Si des scientifiques pouvaient comprendre comment convertir le dioxyde de carbone atmosphérique en carburant et le faire à une échelle industrielle, cela changerait littéralement le monde. Le mois dernier, nous atteignions le niveau de CO2 atmosphérique le plus haut depuis 4 millions d’années. Un fait qui est maintenant permanent, signifiant que nous ne pouvons pas revenir en arrière.
Mais si nous pouvions transformer le CO2 en une source de carburant, nous pourrions au moins ralentir les choses et tenter de ne pas aggraver la situation. Ces chercheurs ont mis au point un processus qui y parvient, à l’aide d’un seul catalyseur. « Nous avons découvert un peu par hasard que cela fonctionnait », a expliqué l’un des chercheurs, Adam Rondinone, de l’US Department of Energy’s Oak Ridge National Laboratory. « Nous étions en train d’essayer d’étudier la première étape de ce processus lorsque nous avons réalisé que le catalyseur effectuait la totalité de la réaction par lui-même », ajoute-t-il.
Rondinone et ses collègues ont mis en place un catalyseur en utilisant du charbon, du cuivre et de l’azote en intégrant des nanoparticules de cuivre à des nanopics de carbone mesurant seulement 50 à 80 nanomètres de haut (1 nanomètre = un millionième de millimètre).
Lorsque les scientifiques ont appliqué un courant électrique de 1,2 volts seulement, le catalyseur a converti une solution dissoute de CO2 dans l’eau, en éthanol (avec un rendement de 63%). Ce résultat est surprenant pour deux raisons : d’une part car c’est un moyen simple, efficace et n’utilisant qu’une quantité très modeste d’électricité pour inverser le processus de combustion et d’autre part car le pourcentage de conversion (rendement) est très élevé, ce dont les scientifiques s’y attendaient encore moins. D’ailleurs, ils pensaient dans un premier temps qu’ils réussiraient peut-être à créer du méthanol.
En effet, ce type de réaction électrochimique se produit généralement lorsque plusieurs produits sont mélangés en petites quantités, tels que le méthane, l’éthylène et le monoxyde de carbone. Mais ces éléments ne sont pas particulièrement demandés.

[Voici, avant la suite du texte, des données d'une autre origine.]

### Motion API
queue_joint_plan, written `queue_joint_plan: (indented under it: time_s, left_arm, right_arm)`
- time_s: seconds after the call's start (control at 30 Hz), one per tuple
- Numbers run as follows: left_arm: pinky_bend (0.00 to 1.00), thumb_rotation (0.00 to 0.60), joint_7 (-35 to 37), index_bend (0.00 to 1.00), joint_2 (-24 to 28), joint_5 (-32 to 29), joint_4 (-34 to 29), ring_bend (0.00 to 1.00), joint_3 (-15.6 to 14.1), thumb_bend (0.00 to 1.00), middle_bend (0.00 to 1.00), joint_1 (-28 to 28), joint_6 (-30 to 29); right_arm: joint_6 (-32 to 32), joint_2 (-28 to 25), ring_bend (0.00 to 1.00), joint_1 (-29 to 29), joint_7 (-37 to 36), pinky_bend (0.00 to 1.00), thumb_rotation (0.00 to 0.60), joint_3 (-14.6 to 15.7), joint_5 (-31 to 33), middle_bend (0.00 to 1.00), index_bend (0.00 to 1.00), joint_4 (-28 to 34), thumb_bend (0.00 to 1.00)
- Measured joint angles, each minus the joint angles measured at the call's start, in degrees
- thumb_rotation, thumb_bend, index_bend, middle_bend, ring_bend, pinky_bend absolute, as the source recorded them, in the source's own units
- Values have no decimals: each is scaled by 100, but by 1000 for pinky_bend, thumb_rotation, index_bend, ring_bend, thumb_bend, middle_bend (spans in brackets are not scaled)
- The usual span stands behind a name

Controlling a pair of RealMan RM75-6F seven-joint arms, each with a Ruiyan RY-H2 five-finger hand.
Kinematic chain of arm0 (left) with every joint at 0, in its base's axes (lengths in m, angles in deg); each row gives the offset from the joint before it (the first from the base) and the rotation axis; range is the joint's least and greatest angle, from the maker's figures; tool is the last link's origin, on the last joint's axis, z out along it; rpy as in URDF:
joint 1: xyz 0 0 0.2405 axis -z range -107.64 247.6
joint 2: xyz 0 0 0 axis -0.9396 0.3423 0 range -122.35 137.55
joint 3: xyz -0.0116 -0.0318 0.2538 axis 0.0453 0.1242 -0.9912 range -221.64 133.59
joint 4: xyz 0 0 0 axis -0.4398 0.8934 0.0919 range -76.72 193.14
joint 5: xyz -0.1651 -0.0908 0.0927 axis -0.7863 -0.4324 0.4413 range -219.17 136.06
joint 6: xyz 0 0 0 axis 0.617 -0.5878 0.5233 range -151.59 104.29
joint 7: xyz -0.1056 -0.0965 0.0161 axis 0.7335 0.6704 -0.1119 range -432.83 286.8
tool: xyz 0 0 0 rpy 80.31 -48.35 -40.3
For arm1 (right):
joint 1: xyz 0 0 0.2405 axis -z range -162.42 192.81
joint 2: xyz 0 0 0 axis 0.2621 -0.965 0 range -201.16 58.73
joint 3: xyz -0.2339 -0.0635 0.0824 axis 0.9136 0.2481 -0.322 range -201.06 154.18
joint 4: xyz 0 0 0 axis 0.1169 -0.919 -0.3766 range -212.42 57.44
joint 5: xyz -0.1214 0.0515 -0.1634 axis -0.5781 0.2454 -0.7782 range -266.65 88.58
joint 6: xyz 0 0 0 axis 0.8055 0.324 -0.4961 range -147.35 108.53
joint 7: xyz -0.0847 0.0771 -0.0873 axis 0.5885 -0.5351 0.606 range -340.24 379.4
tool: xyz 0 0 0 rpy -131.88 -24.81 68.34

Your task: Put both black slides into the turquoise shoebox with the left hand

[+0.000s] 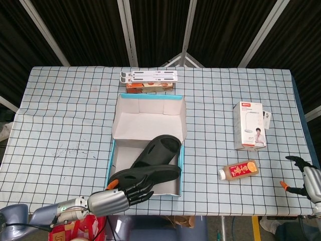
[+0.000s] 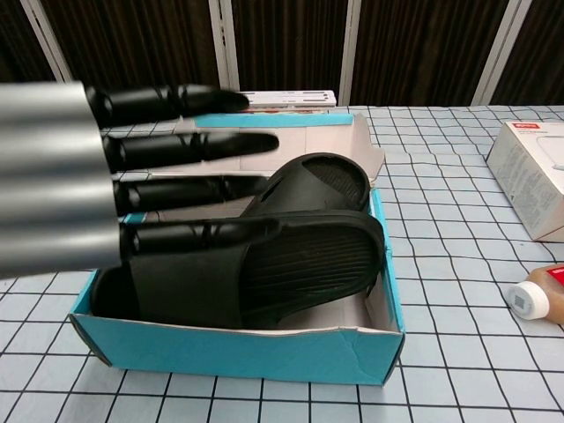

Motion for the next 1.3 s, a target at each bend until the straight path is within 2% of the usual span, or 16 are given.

Au lieu de cela, l’équipe s’est penchée sur l’éthanol. Rien qu’aux États-Unis, des milliards de litres d’éthanol sont ajoutés à l’essence. « Nous prenons le dioxyde de carbone, un déchet de combustion global et nous poussons cette réaction dans l’autre sens, afin d’en créer un combustible utile (…). L’éthanol a été une surprise. Il est extrêmement difficile d’en créer directement à partir du dioxyde de carbone, avec un catalyseur unique », annonce Rondinone.
Cela n’est pas la première tentative de conversion d’émissions de CO2 en un élément réellement utile. Effectivement, cela fait des années que les chercheurs du monde entier tentent de trouver de nouvelles manières de transformer le CO2 en substances plus utiles, comme le méthanol, le formate, ou le carburant d’hydrocarbure. Mais bien que toutes ces méthodes puissent sembler prometteuses, elles proposent un produit final dont le monde n’a pas vraiment besoin.

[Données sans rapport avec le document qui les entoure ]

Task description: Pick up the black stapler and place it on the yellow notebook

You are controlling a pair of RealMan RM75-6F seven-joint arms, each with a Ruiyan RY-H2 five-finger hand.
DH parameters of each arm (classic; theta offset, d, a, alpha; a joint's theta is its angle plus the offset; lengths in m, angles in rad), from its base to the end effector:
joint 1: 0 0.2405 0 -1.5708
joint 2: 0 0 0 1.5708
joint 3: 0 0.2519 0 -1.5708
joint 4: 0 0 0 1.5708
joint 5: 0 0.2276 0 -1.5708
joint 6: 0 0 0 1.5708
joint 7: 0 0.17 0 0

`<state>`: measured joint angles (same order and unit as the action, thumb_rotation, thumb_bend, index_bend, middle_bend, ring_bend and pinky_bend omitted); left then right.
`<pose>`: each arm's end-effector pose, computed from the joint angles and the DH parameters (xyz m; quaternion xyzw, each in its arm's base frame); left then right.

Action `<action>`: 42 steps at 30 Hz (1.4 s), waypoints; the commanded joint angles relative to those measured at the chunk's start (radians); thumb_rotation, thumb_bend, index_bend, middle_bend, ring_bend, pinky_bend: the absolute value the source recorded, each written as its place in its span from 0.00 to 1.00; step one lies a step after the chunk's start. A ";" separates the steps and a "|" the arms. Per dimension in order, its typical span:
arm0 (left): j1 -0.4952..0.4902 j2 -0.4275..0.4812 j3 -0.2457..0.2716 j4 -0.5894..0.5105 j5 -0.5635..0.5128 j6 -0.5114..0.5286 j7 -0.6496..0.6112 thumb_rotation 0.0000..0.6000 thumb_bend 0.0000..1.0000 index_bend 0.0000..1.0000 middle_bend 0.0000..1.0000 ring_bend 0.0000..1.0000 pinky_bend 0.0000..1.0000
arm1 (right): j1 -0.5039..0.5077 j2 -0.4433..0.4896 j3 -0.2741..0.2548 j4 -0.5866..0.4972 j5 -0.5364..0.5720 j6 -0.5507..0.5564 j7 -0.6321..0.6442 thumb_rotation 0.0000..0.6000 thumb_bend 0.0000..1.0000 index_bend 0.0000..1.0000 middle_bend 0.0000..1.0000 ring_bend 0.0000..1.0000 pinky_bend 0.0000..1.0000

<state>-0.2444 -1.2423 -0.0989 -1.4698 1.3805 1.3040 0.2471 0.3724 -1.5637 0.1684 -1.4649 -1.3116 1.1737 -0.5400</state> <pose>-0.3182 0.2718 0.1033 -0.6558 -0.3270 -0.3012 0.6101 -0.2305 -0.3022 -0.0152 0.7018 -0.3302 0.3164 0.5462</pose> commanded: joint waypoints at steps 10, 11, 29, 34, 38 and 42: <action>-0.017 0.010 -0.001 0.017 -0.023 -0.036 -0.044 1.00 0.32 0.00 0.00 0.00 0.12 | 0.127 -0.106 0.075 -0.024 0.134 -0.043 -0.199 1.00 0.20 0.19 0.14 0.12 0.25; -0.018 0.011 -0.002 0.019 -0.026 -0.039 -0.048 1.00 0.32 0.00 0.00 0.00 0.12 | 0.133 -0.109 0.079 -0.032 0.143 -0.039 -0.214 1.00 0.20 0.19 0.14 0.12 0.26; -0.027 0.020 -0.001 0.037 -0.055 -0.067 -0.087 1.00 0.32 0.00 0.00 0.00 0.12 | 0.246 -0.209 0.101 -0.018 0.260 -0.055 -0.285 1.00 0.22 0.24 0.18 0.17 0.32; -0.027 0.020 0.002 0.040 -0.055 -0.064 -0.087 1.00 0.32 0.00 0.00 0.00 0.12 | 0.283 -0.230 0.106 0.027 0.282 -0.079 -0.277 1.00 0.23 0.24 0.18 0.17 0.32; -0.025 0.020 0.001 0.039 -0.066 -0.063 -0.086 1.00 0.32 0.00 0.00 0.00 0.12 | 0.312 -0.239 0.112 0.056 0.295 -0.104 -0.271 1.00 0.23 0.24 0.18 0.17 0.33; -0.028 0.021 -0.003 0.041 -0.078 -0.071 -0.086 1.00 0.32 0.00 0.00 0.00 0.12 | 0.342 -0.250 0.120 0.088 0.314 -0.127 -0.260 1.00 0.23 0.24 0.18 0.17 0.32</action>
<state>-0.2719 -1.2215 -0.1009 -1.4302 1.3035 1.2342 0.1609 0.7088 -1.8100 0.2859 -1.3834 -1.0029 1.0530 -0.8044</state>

L’éthanol par contre, peut s’avérer très utile. Aux États-Unis par exemple, celui-ci est mélangé à l’essence à hauteur de 10 à 15%. Les chercheurs expliquent qu’ils ont été en mesure d’atteindre ces rendements élevés grâce à la nanostructure du catalyseur qui est très facile à manipuler et à ajuster pour obtenir les résultats souhaités. « En utilisant des matériaux communs, arrangés avec la nanotechnologie, nous avons compris comment limiter les réactions secondaires et avons réussi à obtenir le résultat que nous souhaitions », a déclaré Rondinone.

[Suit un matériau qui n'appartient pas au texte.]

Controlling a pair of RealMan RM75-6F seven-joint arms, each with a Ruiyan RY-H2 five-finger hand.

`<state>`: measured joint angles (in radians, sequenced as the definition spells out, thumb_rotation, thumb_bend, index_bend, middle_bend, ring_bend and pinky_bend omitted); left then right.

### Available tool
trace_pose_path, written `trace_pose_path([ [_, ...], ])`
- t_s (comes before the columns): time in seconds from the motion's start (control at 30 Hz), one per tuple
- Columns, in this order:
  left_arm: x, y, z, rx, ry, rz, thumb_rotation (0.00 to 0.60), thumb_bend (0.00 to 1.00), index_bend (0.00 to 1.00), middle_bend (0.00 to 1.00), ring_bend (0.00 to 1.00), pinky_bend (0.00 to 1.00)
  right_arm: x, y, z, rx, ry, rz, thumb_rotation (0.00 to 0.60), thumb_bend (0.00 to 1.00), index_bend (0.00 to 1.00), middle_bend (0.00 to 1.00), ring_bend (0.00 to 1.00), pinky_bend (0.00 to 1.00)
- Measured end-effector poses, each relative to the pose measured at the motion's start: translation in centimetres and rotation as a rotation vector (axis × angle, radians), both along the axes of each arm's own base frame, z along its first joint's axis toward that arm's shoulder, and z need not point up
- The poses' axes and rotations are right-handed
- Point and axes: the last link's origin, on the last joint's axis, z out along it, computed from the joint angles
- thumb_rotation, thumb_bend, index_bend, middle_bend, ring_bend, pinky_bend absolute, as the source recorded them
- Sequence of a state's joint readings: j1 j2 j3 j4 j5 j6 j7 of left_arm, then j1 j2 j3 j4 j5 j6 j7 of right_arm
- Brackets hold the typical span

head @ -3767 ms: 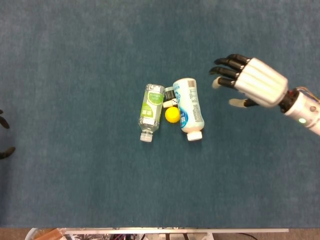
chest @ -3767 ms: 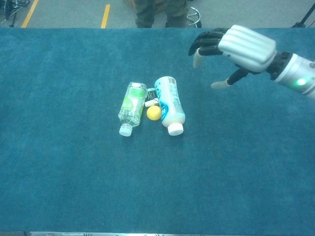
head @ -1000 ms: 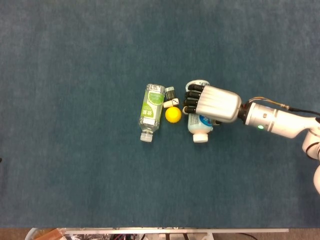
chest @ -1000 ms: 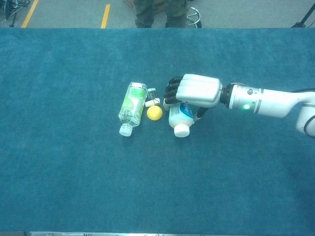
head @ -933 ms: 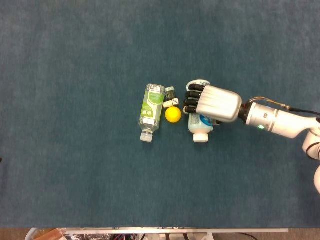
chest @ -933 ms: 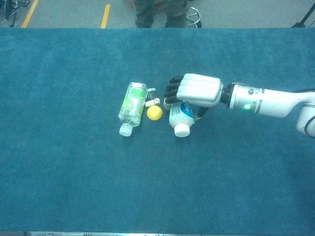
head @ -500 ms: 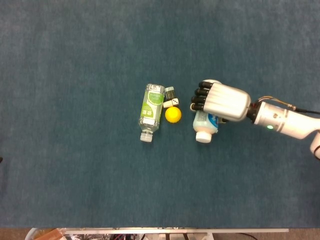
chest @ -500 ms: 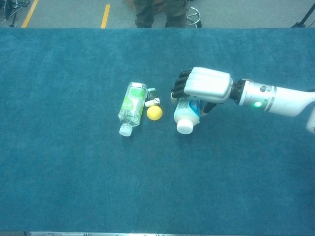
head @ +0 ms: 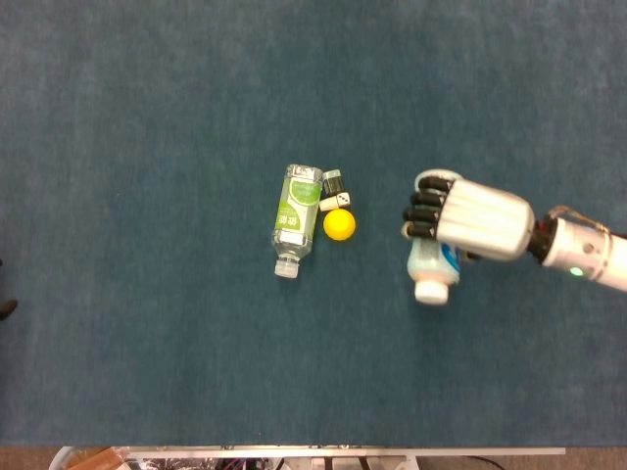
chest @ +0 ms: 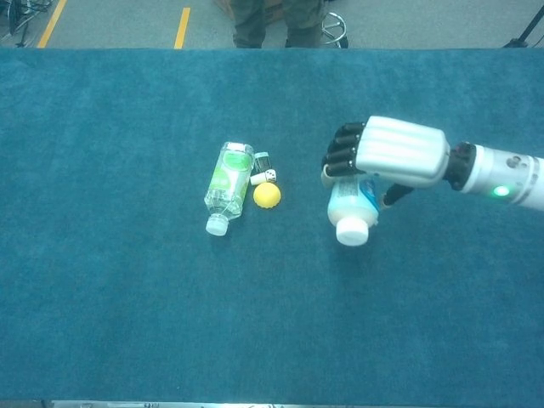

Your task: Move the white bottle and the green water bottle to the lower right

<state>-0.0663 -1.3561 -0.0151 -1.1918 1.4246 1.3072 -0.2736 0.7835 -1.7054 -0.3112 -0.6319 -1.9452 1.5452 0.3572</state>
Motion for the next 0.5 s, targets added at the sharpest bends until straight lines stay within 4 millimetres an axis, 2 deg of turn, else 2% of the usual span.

Comme le catalyseur est fabriqué à partir de matériaux peu coûteux, l’équipe explique que ce dernier peut très bien fonctionner à température ambiante, avec des exigences électriques modestes : ce qui pourrait donc être étendu à une utilisation industrielle. Mais avec tous les projets de conversion du CO2 actuellement en cours, nous nous devons de rester prudemment optimistes, jusqu’à ce que ceux-ci démontrent des résultats concrets sur le terrain.
De plus, avec la population qui ne cesse d’augmenter de manière drastique, nous allons avoir besoin de plus en plus d’énergie, créant de ce fait encore plus de pollution atmosphérique. Une solution qui ferait d’une pierre deux coups changerait absolument tout, en particulier si nous pouvions la combiner à l’énergie solaire.
« Un tel processus vous permettra de consommer de l’électricité supplémentaire (quand elle sera disponible) afin de créer et stocker de l’éthanol. Cela pourrait aider à équilibrer un réseau électrique qui serait alimenté par des sources renouvelables intermittentes », a déclaré Rondinone.